To identify ways in which parents and programs can help adolescents in developing countries, the World Health Organization (WHO) convened leading researchers and practitioners from around the world in 2006. Their report, Helping Parents in Developing Countries Improve Adolescents’ Health, drafted by Raising Teens Project Director A. Rae Simpson, PhD, identifies the five basic principles of parenting adolescents in the developing world:

  • Connection: Love
  • Behavior Control: Limit
  • Respect for Individuality: Respect
  • Modeling of Appropriate Behavior: Model
  • Provision and Protection: Provide

These principles, based on international research and consensus, are remarkably similar to those identified by the Raising Teens Project—which was based on cross-cultural U.S. research.
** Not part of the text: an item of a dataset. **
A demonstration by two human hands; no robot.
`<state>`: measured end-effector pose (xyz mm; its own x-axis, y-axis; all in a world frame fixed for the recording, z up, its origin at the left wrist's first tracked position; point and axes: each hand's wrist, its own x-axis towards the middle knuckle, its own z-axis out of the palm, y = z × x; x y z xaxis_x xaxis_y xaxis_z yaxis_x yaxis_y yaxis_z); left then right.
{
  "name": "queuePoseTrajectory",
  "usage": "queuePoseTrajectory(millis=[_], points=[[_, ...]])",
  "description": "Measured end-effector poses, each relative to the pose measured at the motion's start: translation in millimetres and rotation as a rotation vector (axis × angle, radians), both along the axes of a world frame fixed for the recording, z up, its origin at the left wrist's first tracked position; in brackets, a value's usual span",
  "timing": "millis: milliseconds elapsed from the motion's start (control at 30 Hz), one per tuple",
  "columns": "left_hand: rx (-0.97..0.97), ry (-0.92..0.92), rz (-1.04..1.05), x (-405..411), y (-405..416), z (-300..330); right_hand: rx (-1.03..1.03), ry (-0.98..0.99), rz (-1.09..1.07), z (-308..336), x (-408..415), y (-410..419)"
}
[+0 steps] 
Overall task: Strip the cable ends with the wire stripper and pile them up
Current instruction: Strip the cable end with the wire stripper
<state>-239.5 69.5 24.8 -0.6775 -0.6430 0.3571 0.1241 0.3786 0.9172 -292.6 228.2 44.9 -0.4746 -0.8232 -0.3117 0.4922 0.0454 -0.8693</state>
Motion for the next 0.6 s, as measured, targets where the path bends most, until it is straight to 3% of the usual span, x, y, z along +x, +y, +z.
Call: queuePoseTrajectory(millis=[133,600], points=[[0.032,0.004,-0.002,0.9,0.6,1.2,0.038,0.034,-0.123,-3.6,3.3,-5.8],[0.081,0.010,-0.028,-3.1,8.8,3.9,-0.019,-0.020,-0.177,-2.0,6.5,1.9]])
The international report, however, combined the concept of monitoring and limiting behavior in its second principle, “Behavior Control.” The WHO report also gave special attention to “Respect for Individuality.” Across cultures, parenting that is controlling, critical, intrusive, and manipulative can result in problem behaviors—including risky sexual activity, substance abuse, and depression.

About 85 percent of the world’s adolescents are growing up in developing countries, where lives often are compromised and cut short by poverty, famine, war, ethnic and racial discrimination, oppression, trauma, and lack of access to education and healthcare.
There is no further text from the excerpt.